Il s'agit de l'un des moments forts de l'histoire constitutionnelle de la France, moment qui a provoqué d'âpres débats au sein de la classe politique nationale sur l'opportunité ou non de confier au peuple dans son ensemble l'élection du chef de l'État.
C'est avant tout une volonté personnelle de de Gaulle d'ancrer sa légitimité en s'appuyant sur le peuple. A plusieurs reprises déjà depuis 1958, il a fait appel au référendum pour faire approuver certaines de ces décisions par les citoyens.
Mais la procédure qu'il emploie pour engager cette réforme choque : il décide de la soumettre au référendum, et non au Parlement comme le prévoit la constitution (dont il est pourtant l'inspirateur...). Il provoque la quasi-unanimité du monde politique contre lui. Le président du Sénat, Gaston Monnerville parle de "forfaiture" (i.e. violation d'un serment). Mitterrand, qui a déjà milité contre le retour de de Gaulle au pouvoir en mai 58, s'insurge également. On dénonce les tentations dictatoriales du Général. Le 4 octobre - fait unique sous la Vème République -, l'Assemblée nationale renverse le gouvernement de Georges Pompidou par une motion de censure ! De Gaulle dissout alors l'Assemblée.
Quels sont les enjeux du débat ? Pour de Gaulle, il s'agit de confier directement aux électeurs le choix du président, choix confiés jusqu'alors aux seuls 80 000 "grands électeurs", et surtout de soustraire cette nomination à l'emprise des partis politiques.

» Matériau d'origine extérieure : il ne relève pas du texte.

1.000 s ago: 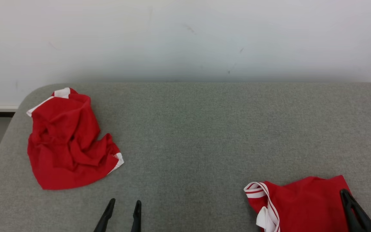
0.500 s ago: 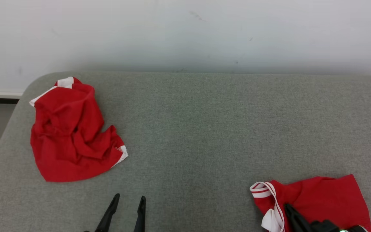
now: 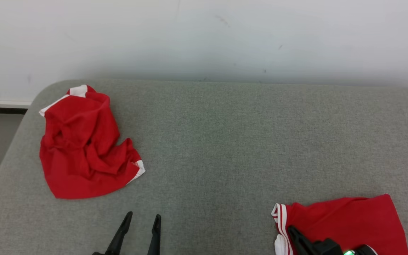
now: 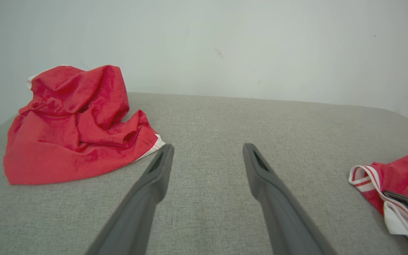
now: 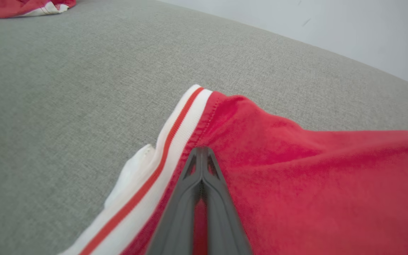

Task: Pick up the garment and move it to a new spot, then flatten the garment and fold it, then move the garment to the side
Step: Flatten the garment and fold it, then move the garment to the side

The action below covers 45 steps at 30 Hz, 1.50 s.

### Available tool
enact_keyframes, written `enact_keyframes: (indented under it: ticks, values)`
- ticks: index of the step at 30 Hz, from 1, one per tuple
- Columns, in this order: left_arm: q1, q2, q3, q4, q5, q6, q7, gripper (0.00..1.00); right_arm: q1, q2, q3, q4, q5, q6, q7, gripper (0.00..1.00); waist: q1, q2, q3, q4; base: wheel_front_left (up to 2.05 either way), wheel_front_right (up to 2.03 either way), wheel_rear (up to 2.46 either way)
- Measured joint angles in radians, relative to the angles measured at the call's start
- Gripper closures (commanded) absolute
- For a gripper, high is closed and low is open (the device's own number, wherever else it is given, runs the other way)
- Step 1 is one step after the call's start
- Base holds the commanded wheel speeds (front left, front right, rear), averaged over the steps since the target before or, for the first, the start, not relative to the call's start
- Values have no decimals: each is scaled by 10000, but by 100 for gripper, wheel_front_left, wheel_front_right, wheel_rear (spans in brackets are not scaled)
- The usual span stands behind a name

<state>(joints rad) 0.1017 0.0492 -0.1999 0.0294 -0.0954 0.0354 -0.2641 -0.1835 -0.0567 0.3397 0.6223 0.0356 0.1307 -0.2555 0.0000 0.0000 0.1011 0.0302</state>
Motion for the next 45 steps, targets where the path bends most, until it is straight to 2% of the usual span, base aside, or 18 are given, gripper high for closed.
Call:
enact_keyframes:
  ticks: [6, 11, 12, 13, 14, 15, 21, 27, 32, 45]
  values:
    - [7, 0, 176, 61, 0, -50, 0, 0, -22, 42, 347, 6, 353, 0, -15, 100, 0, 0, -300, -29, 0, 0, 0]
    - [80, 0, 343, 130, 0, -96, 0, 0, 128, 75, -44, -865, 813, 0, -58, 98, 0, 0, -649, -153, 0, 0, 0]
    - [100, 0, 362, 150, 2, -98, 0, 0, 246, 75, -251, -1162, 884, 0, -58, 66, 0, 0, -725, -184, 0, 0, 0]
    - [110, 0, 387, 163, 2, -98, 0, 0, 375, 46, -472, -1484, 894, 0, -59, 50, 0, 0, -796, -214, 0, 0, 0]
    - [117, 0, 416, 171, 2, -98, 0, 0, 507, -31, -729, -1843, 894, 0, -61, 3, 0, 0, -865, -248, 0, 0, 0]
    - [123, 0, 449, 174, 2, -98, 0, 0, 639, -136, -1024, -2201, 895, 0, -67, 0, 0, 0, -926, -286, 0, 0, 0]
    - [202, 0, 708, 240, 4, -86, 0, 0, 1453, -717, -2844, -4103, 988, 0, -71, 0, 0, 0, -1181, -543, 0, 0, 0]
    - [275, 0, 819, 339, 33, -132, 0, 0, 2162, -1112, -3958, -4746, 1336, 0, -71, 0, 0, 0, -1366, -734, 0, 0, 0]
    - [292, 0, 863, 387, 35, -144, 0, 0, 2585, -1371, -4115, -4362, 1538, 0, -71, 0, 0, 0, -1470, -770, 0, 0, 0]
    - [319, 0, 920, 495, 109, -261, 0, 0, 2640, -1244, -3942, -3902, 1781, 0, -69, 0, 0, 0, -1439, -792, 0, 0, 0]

Pour l'opposition, c'est un leurre car l'électeur a-t-il les moyens de choisir sereinement celui à qui incombera cette lourde charge ? Ces opposants craignent les dérives démagogiques d'une campagne présidentielle. Ils dénoncent aussi le pouvoir personnel de de Gaulle.
La double campagne (référendum + Législatives à suivre) est très dure. Mais de Gaulle l'emporte sur les deux tableaux (il profite largement de la "crise des fusées de Cuba" qui survient pile au moment du référendum pour dramatiser l'enjeu de la consultation). La réforme de la constitution est approuvée le 28 octobre par 62 % des votants, et les 18 et 25 novembre, les Législatives donnent la majorité au parti gaulliste, l'UNR.